§ ABOUT THIS TASK
Set each entry down exactly as written.

(Source data)
-------------------------

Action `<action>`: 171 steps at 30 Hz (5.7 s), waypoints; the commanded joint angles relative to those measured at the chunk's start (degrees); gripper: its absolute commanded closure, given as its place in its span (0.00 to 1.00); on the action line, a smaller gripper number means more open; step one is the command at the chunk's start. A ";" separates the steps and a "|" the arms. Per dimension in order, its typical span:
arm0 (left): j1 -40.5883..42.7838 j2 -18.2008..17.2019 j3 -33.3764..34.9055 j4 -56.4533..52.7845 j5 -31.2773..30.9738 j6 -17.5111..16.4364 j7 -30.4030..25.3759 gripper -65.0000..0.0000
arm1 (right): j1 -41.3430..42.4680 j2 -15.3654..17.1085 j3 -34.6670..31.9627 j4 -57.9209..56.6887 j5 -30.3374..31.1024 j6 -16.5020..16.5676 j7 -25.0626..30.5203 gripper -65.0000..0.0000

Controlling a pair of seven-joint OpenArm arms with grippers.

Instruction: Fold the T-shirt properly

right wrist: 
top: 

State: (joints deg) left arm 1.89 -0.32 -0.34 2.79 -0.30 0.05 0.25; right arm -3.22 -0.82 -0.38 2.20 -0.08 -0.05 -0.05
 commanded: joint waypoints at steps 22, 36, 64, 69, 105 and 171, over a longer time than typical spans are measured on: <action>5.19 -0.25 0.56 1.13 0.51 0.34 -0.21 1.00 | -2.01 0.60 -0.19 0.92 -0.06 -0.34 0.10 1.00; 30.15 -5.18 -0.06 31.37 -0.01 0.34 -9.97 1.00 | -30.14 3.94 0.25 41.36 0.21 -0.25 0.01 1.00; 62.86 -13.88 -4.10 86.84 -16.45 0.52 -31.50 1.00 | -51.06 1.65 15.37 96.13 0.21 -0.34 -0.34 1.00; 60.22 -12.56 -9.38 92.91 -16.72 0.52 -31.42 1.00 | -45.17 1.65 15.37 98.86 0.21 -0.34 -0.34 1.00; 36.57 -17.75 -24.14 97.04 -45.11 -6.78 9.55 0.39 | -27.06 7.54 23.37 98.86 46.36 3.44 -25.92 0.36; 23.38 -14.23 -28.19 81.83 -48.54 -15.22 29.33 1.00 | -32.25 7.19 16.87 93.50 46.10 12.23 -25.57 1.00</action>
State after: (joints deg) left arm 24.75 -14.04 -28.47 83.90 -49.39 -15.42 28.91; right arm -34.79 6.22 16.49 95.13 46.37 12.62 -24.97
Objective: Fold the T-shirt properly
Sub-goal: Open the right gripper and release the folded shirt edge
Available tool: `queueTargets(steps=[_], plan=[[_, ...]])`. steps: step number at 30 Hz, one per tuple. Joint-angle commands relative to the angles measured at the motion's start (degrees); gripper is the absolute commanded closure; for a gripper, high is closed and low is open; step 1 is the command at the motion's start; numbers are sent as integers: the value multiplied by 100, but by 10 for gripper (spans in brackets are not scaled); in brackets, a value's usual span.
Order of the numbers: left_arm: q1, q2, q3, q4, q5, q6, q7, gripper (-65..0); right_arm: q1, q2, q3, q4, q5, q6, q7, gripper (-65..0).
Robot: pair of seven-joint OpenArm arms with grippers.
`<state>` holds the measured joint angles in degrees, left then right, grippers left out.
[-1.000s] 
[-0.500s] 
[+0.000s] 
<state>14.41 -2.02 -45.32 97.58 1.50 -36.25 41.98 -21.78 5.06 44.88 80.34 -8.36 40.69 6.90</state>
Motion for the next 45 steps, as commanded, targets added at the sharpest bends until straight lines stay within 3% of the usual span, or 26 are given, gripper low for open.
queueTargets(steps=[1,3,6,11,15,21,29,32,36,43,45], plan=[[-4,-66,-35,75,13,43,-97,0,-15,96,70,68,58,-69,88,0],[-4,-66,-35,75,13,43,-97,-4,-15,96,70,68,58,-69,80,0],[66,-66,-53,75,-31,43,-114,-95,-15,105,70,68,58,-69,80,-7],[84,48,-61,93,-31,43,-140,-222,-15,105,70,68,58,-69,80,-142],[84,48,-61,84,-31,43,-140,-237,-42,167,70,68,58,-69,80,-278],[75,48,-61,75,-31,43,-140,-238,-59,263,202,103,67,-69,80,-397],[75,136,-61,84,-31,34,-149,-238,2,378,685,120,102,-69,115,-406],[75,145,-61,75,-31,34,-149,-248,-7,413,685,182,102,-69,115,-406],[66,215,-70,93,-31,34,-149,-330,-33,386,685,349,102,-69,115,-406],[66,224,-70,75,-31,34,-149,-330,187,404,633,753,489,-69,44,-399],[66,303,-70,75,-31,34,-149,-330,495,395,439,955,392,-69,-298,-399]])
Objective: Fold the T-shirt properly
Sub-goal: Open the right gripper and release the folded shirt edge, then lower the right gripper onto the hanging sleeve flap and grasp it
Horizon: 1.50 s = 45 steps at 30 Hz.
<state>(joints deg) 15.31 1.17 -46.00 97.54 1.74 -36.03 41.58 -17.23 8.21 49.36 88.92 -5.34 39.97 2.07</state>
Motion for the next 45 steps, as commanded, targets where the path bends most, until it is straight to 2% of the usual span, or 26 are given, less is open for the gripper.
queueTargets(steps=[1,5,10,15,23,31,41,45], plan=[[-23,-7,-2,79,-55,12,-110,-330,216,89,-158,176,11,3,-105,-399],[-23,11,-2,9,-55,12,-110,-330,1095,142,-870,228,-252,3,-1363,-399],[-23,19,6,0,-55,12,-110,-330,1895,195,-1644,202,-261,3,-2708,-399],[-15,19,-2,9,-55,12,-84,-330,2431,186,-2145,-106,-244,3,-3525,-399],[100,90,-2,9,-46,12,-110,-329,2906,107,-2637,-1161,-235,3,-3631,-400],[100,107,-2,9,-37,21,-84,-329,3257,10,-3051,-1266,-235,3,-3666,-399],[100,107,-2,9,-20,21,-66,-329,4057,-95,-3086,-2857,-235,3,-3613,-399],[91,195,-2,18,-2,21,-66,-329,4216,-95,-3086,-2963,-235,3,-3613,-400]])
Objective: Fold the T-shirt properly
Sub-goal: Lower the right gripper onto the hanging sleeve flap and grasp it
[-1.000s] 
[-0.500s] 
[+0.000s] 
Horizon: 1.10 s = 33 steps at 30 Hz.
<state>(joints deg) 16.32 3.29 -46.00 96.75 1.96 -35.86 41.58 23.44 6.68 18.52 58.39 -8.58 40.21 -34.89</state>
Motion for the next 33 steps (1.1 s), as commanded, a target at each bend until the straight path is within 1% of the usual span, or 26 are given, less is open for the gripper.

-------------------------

§ WRITTEN REPLY
Action `<action>`: 171 steps at 30 Hz (5.7 s), waypoints; the commanded joint angles relative to those measured at the chunk's start (degrees); gripper: its absolute commanded closure, given as its place in its span (0.00 to 1.00); on the action line, a smaller gripper number means more open; step one is the command at the chunk's start. A ";" separates the steps and a "|" the arms. Per dimension in order, its typical span:
arm0 (left): j1 -40.5883..42.7838 j2 -18.2008..17.2019 j3 -33.3764..34.9055 j4 -56.4533..52.7845 j5 -31.2773..30.9738 j6 -17.5111..16.4364 j7 -30.4030..25.3759 gripper -65.0000..0.0000
arm1 (right): j1 -41.3430..42.4680 j2 -15.3654..17.1085 j3 -34.6670..31.9627 j4 -57.9209..56.6887 j5 -30.3374..31.1024 j6 -16.5020..16.5676 j7 -25.0626..30.5203 gripper -65.0000..0.0000

Controlling a pair of seven-joint OpenArm arms with grippers.

Instruction: Fold the T-shirt properly

right wrist: 
top: 

State: (joints deg) left arm 1.89 -0.32 -0.34 2.79 -0.30 0.05 0.25; right arm -3.22 -0.82 -0.38 2.20 -0.08 -0.05 -0.05
 commanded: joint waypoints at steps 22, 36, 64, 69, 105 and 171, over a longer time than typical spans are measured on: <action>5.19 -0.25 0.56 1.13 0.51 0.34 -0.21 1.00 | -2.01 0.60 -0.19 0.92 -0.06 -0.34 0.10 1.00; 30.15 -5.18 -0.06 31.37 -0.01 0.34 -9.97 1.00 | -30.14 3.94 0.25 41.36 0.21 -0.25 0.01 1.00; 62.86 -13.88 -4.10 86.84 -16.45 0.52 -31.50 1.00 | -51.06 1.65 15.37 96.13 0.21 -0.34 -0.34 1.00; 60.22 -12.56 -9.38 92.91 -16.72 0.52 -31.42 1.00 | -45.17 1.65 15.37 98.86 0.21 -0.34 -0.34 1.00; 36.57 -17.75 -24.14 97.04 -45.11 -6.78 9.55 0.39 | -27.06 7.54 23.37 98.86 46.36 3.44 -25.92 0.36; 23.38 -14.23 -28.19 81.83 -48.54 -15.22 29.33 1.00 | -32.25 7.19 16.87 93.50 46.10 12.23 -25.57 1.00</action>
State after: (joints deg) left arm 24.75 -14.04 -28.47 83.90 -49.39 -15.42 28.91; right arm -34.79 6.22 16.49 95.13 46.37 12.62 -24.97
Objective: Fold the T-shirt properly
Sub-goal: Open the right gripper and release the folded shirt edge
Available tool: `queueTargets(steps=[_], plan=[[_, ...]])`. steps: step number at 30 Hz, one per tuple. Joint-angle commands relative to the angles measured at the motion's start (degrees); gripper is the absolute commanded closure; for a gripper, high is closed and low is open; step 1 is the command at the motion's start; numbers are sent as integers: the value multiplied by 100, but by 10 for gripper (spans in brackets are not scaled); in brackets, a value's usual span.
Order of the numbers: left_arm: q1, q2, q3, q4, q5, q6, q7, gripper (-65..0); right_arm: q1, q2, q3, q4, q5, q6, q7, gripper (-65..0).
Robot: pair of seven-joint OpenArm arms with grippers.
`<state>` holds the measured joint angles in degrees, left then right, grippers left out.
[-1.000s] 
[-0.500s] 
[+0.000s] 
<state>14.41 -2.02 -45.32 97.58 1.50 -36.25 41.98 -21.78 5.06 44.88 80.34 -8.36 40.69 6.90</state>
Motion for the next 45 steps, as commanded, targets added at the sharpest bends until straight lines stay within 3% of the usual span, or 26 are given, gripper low for open.
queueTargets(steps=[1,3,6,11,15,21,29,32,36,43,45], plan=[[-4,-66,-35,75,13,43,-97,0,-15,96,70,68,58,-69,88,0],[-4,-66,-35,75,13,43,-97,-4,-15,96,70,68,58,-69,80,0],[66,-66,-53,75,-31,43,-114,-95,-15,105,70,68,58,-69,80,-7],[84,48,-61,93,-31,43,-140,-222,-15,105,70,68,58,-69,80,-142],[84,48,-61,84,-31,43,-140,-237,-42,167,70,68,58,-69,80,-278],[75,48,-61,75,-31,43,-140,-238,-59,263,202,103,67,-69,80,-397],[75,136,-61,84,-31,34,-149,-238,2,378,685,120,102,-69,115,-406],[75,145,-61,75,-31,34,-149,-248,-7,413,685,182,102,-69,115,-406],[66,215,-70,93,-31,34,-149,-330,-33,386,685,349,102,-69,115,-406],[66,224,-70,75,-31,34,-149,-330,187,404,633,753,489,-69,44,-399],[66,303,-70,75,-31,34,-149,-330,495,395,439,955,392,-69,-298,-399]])
Objective: Fold the T-shirt properly
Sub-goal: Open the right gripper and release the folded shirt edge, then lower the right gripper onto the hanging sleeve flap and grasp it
Horizon: 1.50 s = 45 steps at 30 Hz.
<state>(joints deg) 15.31 1.17 -46.00 97.54 1.74 -36.03 41.58 -17.23 8.21 49.36 88.92 -5.34 39.97 2.07</state>
Motion for the next 45 steps, as commanded, targets where the path bends most, until it is straight to 2% of the usual span, or 26 are given, less is open for the gripper.
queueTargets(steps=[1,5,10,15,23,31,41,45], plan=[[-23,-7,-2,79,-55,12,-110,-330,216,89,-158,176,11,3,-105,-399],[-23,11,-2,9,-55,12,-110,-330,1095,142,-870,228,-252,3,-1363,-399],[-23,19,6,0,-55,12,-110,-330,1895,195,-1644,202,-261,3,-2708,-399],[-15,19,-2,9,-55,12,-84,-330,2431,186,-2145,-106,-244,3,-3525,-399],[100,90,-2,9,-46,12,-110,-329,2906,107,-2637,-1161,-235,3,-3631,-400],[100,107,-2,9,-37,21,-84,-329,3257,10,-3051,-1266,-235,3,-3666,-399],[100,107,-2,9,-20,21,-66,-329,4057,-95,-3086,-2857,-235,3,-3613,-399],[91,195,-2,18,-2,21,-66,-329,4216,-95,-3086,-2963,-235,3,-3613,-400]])
Objective: Fold the T-shirt properly
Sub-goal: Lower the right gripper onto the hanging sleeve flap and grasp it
[-1.000s] 
[-0.500s] 
[+0.000s] 
Horizon: 1.10 s = 33 steps at 30 Hz.
<state>(joints deg) 16.32 3.29 -46.00 96.75 1.96 -35.86 41.58 23.44 6.68 18.52 58.39 -8.58 40.21 -34.89</state>
Motion for the next 33 steps (1.1 s), as commanded, a target at each bend until the straight path is within 1% of the usual span, or 26 are given, less is open for the gripper.

Work on this exercise is now complete.